ISCA Archive ICSLP 1994
ISCA Archive ICSLP 1994

Handling missing data in speech recognition

Martin Cooke, Phil Green, Malcolm Crawford

In this paper, we propose a new paradigm for robust ASR based on auditory scene analysis. In previous work, we have shown how models of auditory processing and grouping principles can be used to separate the evidence for a speech signal from arbitrary intrusions. However, this evidence will generally be incomplete since some spectro-temporal regions will be dominated by the other sources. Here, we address the problem of recognising such 'occluded' speech. Two investigations are reported: the first applies unsupervised learning and subsequent recognition to spectral vectors with missing components. The second adapts the Viterbi algorithm for HMM-based ASR to the occluded speech case.

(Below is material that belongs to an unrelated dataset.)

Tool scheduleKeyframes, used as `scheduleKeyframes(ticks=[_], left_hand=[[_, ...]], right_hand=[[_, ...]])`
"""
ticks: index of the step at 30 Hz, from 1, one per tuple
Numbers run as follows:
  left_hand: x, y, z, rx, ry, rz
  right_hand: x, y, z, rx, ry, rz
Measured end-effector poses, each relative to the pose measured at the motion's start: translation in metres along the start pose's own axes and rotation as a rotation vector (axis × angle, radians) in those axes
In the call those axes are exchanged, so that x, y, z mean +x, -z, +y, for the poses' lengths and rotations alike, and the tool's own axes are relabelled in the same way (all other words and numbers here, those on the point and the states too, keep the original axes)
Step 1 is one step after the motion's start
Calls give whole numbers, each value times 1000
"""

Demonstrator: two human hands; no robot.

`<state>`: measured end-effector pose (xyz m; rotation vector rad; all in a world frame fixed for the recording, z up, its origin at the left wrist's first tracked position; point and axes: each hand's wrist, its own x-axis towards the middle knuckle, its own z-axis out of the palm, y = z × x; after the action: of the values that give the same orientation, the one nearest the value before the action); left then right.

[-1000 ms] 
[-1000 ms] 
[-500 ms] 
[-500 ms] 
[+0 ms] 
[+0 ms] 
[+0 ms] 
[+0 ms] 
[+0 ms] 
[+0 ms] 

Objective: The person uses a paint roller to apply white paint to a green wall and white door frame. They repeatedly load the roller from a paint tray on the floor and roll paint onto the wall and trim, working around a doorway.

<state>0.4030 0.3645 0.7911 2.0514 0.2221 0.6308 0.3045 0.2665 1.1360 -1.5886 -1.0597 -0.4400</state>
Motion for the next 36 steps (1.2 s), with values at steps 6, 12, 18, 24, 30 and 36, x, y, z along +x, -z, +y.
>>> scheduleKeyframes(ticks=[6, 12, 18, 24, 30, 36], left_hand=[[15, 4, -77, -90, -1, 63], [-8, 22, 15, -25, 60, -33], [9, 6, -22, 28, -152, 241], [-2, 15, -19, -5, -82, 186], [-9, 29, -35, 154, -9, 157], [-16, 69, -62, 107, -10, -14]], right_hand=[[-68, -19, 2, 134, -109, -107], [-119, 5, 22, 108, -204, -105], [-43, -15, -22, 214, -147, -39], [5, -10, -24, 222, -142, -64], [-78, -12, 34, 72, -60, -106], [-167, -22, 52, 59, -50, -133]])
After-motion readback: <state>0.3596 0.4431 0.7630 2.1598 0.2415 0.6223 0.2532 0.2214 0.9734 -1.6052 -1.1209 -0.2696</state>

Both techniques are encouragingly robust: for instance, more than half of the observation vector can be obscured without appreciable deterioration in recognition performance. Additionally, our demonstration that it is possible to learn to recognise speech from partial information suggests a model for the formation of auditory-phonetic representations by infants in natural (i.e. cluttered) acoustic environments.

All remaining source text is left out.